# GOAL OF THE EXERCISE:
Retype, exactly and only, each line from the one containing "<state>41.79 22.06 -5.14" to the end of the records below.

# DATA TO PROCESS:
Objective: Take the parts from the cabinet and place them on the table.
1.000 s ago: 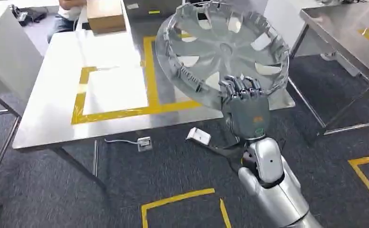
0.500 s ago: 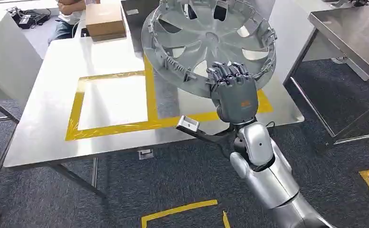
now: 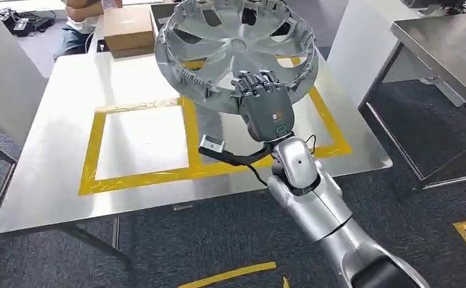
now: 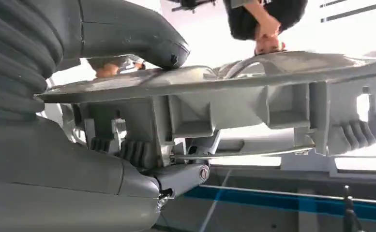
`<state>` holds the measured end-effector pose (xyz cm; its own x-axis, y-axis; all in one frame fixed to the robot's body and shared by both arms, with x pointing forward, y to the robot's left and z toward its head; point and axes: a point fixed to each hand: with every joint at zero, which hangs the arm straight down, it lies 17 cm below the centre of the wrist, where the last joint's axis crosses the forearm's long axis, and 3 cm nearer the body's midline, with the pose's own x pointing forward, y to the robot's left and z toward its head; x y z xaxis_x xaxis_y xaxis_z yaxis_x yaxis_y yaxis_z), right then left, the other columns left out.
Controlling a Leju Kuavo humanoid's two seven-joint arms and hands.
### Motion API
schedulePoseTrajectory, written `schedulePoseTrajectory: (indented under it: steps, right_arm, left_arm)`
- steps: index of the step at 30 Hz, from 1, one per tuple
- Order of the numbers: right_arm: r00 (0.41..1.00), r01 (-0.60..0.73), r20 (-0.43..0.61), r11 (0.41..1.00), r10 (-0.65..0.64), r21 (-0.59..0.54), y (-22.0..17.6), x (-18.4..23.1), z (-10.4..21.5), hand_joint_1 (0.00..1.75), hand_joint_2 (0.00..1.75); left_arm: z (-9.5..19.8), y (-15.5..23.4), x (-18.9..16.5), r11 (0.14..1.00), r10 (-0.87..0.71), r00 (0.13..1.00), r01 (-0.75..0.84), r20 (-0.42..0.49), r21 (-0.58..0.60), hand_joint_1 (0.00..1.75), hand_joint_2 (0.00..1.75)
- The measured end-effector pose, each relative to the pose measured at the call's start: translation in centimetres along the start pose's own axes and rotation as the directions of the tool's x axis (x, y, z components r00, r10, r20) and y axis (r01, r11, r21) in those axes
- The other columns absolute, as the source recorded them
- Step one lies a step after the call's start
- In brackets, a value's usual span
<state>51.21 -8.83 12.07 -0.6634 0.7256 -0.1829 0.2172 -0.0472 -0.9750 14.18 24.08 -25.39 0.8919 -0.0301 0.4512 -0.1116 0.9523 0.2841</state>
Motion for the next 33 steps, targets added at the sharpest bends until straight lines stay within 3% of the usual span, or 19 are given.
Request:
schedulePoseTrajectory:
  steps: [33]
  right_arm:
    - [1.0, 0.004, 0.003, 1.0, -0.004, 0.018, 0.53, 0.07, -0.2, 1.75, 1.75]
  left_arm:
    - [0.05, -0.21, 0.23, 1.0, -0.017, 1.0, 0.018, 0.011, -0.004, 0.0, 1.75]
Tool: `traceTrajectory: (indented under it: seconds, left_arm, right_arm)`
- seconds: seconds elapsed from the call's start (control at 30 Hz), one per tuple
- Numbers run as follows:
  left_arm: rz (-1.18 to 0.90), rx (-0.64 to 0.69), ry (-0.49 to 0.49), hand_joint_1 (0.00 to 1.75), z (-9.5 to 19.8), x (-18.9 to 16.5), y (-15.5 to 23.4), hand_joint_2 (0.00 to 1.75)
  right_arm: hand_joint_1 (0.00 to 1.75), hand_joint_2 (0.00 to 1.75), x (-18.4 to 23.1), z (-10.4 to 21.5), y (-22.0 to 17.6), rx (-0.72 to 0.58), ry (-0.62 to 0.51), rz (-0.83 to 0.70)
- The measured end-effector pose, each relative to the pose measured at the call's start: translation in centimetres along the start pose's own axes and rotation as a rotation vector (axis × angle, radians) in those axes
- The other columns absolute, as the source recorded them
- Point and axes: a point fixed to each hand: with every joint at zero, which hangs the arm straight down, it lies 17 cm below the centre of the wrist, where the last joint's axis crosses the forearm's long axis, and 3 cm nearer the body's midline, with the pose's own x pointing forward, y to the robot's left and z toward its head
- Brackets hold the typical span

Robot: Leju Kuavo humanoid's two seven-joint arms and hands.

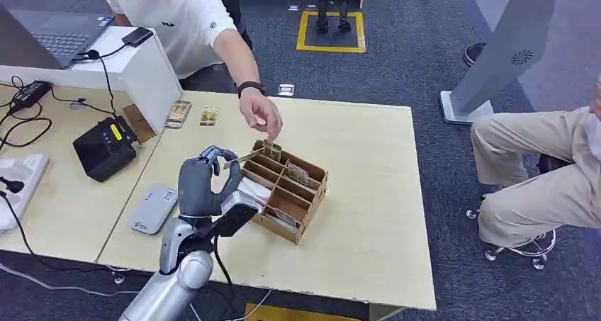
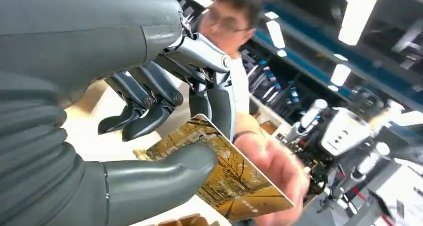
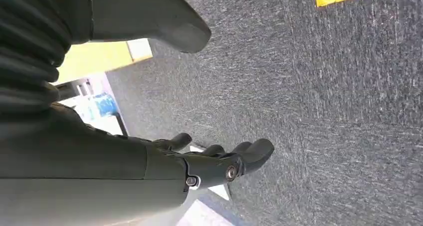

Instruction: Pass the card to the sensor for recognition and then transmit it.

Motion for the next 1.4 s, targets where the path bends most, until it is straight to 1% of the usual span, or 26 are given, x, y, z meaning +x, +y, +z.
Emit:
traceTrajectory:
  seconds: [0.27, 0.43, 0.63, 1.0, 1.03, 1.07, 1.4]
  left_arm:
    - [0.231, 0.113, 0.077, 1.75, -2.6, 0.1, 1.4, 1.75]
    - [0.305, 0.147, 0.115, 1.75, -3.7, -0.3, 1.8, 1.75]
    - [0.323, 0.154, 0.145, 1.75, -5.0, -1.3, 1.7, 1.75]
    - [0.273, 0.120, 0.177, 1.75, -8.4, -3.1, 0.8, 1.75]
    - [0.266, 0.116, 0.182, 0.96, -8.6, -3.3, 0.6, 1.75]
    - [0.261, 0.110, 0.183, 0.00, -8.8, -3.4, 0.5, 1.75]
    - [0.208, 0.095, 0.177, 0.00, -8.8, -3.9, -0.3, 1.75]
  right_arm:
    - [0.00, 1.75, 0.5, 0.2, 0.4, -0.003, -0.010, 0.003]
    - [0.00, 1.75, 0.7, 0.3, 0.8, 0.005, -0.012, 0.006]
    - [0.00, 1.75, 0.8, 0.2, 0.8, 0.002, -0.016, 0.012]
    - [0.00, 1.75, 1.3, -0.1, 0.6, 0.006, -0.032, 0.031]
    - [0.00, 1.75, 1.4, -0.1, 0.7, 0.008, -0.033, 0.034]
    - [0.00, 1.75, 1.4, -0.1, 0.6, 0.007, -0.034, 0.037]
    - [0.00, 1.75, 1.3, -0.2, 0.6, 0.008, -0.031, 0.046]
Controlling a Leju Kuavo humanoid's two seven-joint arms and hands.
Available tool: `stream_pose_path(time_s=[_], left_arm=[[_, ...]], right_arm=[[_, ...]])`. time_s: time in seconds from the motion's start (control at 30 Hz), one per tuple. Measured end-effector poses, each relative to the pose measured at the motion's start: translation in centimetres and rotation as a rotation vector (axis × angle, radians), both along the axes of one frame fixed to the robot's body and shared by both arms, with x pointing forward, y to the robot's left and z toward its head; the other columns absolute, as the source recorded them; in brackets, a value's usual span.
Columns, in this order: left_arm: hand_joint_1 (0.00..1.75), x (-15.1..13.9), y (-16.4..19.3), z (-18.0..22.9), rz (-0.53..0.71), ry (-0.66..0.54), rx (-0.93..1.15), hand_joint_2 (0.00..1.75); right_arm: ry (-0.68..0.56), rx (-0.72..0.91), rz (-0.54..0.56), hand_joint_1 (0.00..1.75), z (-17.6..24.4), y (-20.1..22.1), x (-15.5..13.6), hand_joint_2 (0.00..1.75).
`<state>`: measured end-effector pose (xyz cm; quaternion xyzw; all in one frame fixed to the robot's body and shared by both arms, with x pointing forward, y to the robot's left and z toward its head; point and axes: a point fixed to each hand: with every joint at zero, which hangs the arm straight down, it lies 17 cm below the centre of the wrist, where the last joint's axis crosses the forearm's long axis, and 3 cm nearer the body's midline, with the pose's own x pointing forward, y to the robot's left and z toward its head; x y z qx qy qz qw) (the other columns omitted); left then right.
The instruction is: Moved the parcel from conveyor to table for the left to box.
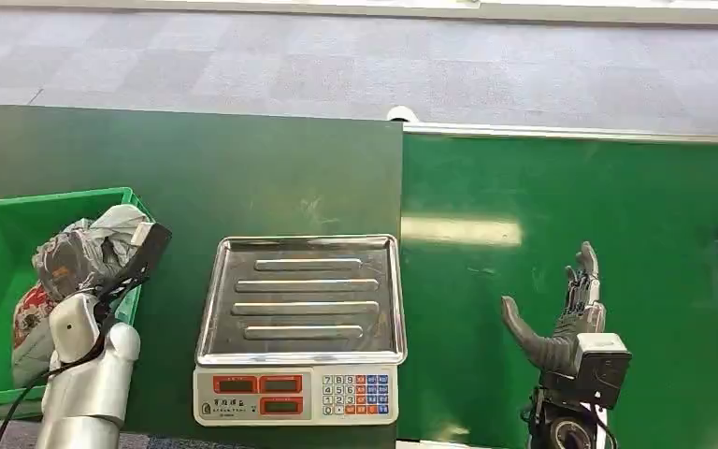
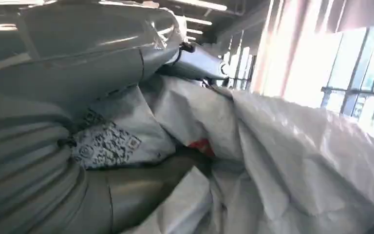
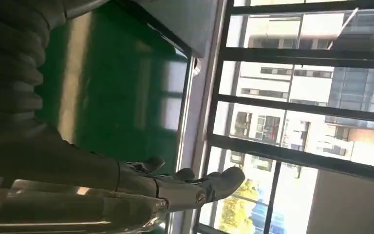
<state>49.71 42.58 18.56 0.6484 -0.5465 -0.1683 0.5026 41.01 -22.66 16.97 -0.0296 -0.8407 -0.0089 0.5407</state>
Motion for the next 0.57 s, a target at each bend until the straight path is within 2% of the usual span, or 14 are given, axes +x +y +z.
stream_pose_path(time_s=[0.17, 0.3, 0.37, 0.43, 0.57], left_arm=[[0.00, -1.5, -1.9, 4.3, -0.128, -0.187, 0.063, 1.75], [0.00, -2.4, -2.1, 7.0, -0.148, -0.271, 0.088, 1.75], [0.00, -3.2, -3.8, 9.3, -0.236, -0.355, 0.153, 1.75], [0.00, -5.3, -4.5, 12.2, -0.286, -0.483, 0.212, 1.75], [0.00, -9.1, -2.8, 16.4, -0.229, -0.685, 0.151, 1.75]], right_arm=[[0.000, 0.001, -0.004, 0.00, 0.0, 0.0, 0.0, 1.75], [0.000, 0.005, -0.004, 0.00, 0.0, 0.1, 0.0, 1.75], [0.000, 0.008, -0.004, 0.00, 0.1, 0.1, 0.0, 1.75], [-0.006, 0.012, -0.002, 0.00, 0.2, 0.2, 0.1, 1.75], [-0.014, 0.025, 0.003, 0.00, 0.3, 0.3, 0.2, 1.75]])
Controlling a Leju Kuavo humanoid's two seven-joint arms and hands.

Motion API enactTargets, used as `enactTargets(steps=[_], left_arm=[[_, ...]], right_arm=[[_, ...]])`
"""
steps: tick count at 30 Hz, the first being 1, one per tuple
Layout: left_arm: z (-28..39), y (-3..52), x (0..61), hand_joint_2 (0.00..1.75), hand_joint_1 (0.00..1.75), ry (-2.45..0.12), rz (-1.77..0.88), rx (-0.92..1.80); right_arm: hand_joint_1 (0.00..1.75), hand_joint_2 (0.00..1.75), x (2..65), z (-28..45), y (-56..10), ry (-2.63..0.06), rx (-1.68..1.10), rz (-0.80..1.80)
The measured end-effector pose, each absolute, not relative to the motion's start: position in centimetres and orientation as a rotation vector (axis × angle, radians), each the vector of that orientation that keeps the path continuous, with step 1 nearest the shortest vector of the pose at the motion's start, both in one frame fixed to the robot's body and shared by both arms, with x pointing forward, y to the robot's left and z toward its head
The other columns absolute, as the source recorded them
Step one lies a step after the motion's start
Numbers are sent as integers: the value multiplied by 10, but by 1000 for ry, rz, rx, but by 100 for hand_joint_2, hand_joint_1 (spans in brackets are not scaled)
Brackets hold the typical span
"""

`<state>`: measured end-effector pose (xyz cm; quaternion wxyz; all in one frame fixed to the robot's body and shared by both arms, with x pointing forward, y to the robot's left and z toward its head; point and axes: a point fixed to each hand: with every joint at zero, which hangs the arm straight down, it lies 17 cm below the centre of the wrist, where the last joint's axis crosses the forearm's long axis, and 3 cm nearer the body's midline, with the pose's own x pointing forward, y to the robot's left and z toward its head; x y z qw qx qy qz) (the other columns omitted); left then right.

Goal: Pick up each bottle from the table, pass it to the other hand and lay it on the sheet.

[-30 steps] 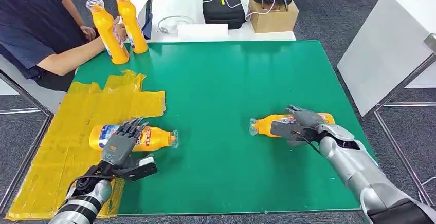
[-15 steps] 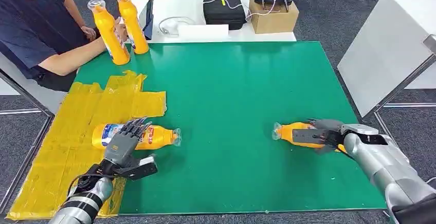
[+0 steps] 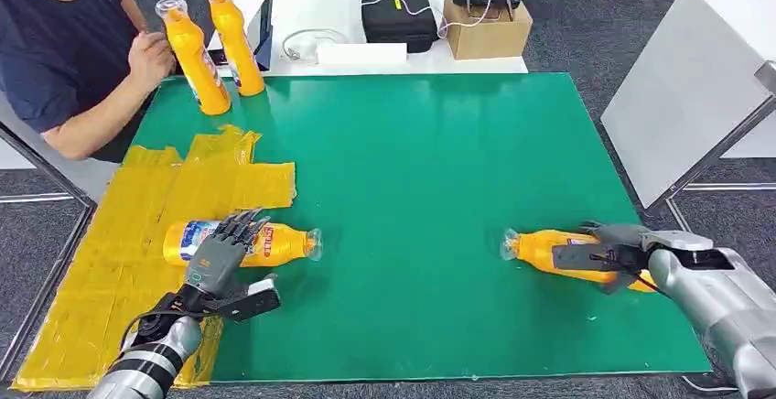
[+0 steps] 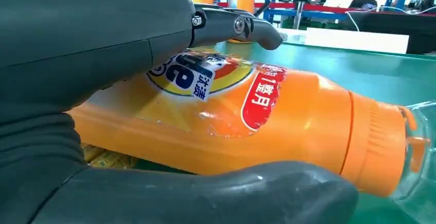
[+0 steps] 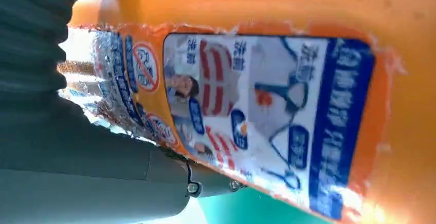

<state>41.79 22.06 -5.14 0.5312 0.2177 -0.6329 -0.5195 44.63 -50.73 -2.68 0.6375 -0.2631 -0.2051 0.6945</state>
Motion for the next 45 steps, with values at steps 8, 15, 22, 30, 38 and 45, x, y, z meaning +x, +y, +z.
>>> enactTargets(steps=[8, 15, 22, 30, 38, 45], left_arm=[[-51, 221, 418, 0, 0, -1510, -1238, 524], [-47, 217, 422, 0, 0, -1525, -1230, 519], [-39, 204, 421, 0, 0, -1582, -1152, 419], [-28, 197, 421, 0, 0, -1632, -1023, 307], [29, 185, 418, 0, 0, -1719, -435, -164], [109, 169, 407, 0, 0, -1825, -162, -426]], right_arm=[[0, 175, 431, -27, -523, -416, -602, 1621], [175, 175, 398, -24, -548, -331, -568, 1669], [175, 175, 398, -24, -547, -361, -592, 1685], [175, 175, 401, -26, -542, -379, -599, 1692], [175, 175, 460, -35, -448, -681, -655, 1618], [175, 175, 498, -15, -199, -1204, -466, 1366]])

# REPLY TO THE EXERCISE:
<state>41.79 22.06 -5.14 0.5312 0.2177 -0.6329 -0.5195 44.63 -50.73 -2.68 0.6375 -0.2631 -0.2051 0.6945</state>
Motion for the next 45 steps, with values at steps 8, 15, 22, 30, 38 and 45, x, y, z meaning +x, +y, +z.
>>> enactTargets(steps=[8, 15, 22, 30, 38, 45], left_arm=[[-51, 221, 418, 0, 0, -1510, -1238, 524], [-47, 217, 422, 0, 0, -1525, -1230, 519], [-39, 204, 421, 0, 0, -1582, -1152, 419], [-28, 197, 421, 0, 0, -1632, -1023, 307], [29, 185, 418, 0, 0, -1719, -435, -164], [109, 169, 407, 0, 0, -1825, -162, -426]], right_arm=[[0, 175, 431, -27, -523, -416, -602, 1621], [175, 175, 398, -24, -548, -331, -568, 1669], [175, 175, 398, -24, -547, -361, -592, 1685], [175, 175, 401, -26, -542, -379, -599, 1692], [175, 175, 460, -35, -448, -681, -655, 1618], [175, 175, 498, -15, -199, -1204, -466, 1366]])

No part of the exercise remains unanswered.